Fernando Alfonso III (cool name!) writes in the Daily Dot that Hoaxsters bought us 75,000 fake followers-and revealed a new kind of Twitter attack. Cooper Fleishman there tweeted: “The marketing company that filled our followers with spam also says it targeted @vocativ, @Gawker, @reuters.” David Holmes from PandoDaily called it, “A new kind of DDoS attack: Buy someone a bunch of fake followers to get them suspended from Twitter.”

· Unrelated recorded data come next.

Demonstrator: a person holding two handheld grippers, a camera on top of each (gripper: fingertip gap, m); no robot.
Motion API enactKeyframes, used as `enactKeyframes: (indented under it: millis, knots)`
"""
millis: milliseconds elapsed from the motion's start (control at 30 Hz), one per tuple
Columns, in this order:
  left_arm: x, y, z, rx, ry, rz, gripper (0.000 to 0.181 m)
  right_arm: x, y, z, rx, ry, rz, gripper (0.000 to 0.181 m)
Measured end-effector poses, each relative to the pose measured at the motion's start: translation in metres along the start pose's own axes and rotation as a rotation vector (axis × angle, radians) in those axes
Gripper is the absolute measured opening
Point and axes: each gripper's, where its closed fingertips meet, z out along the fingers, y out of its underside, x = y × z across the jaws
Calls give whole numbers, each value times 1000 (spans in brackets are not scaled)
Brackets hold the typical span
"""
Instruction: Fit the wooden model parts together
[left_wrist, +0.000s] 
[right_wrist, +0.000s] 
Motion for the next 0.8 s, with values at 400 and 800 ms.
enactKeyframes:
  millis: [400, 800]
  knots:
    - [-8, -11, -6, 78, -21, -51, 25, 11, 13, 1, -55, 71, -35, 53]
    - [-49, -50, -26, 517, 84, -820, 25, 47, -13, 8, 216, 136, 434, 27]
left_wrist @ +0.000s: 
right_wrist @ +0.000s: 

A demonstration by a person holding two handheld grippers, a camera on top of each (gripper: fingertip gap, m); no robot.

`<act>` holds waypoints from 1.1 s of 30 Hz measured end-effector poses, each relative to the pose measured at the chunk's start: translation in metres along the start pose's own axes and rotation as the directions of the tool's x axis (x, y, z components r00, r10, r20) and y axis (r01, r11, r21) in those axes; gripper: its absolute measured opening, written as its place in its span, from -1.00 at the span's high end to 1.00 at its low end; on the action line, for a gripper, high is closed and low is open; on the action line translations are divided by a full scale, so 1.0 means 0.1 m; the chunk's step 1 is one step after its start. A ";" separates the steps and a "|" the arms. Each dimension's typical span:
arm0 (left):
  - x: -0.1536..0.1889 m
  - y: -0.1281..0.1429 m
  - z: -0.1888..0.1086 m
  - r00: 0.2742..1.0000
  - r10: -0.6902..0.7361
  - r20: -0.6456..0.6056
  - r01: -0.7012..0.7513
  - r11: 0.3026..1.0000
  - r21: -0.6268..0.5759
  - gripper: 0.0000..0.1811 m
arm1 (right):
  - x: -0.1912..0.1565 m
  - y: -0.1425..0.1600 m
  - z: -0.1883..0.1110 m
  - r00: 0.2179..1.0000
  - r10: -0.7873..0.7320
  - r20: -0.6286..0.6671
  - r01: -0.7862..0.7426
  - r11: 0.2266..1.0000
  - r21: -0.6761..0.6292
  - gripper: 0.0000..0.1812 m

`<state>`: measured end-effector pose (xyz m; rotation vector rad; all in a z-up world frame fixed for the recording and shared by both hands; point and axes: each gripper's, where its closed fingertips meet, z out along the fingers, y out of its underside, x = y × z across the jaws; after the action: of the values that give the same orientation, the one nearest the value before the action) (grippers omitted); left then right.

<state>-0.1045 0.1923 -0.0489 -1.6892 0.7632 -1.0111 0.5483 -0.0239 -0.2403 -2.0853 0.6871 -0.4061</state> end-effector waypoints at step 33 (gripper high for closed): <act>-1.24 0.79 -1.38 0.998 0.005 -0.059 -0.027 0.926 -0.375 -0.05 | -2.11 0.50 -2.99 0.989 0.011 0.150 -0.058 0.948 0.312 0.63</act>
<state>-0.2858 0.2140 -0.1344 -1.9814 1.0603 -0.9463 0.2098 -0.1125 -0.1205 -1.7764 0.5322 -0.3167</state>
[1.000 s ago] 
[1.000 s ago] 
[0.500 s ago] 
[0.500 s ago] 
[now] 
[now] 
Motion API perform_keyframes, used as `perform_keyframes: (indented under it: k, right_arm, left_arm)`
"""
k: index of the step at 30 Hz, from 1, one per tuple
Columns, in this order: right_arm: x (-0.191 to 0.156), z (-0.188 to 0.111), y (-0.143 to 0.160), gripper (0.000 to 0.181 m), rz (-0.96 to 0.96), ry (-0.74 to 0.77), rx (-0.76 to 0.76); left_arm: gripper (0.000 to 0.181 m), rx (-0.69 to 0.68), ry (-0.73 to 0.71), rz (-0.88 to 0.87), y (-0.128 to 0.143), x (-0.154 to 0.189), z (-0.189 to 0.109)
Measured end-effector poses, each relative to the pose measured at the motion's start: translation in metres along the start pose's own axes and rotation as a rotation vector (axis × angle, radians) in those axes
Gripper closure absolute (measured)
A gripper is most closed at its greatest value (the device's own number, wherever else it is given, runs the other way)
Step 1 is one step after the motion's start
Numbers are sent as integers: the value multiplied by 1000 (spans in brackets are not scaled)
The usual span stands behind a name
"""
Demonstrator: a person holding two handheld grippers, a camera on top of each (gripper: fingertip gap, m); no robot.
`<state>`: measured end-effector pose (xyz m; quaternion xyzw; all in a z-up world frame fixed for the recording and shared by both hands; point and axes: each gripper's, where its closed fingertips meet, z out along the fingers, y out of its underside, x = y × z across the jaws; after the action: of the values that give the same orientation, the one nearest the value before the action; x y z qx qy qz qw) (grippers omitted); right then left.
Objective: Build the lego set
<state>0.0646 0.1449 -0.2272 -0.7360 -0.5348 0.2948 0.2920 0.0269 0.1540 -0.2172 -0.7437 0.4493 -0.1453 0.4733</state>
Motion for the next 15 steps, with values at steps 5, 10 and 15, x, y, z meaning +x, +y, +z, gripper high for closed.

Alexis Madrigal found The 2 Teenagers Who Run the Wildly Popular Twitter Feed, @HistoryInPics and profiled them in The Atlantic. Amy Virshup at the New York Times said, “Story of two teenagers who are bringing you @HistoryinPics. 895,000 followers. Why didn't I think of that?” Jake Smith from Pocket-lint agreed, “Damnit I've had a story like this in the works. Not this account but similar. #scoopedMelissa Lyttle at the Tampa Bay Times had a different reaction, “ICYMI: I unfollowed @HistoryInPics based on the pure douchebaggery of its founders & their disregard for copyright.” Karen Beninato with Forbes added this quote from the kids: “I'm sure the majority of photographers would be glad to have their work seen by the (sic) massives.”

In case you were wondering, definitely don’t go tweeting these 12 things in 2014. That’s according to a piece in The Guardian, of which Robert Hutton at Bloomberg News said, “See this must-read piece nail Twitter. There. Are. No. Words. #bliss.” Nancy Durrant at The Times agreed: “This piece by @danielmaier made me laugh so much I have tears. ‘Whinnying berk’ rendered me briefly helpless.”

Oh and lest we forget, it’s Macintosh’s 30th birthday. They made a sweet little video about it. Ben Rooney shared, “My first interview with @IlvesToomas he turned up with a MacBook Air. We geeked out on what was yr first Mac. He won.” Freelancer John Siracusa wrote, “Note that at the top of each page of Apple's 30th anniversary site for the Mac is an image of a person, not a machine.”

And for one more internet thing to round out your week, Digg found this music video of a singer being photoshopped in real time. They can’t figure out how it happened. Maybe you can?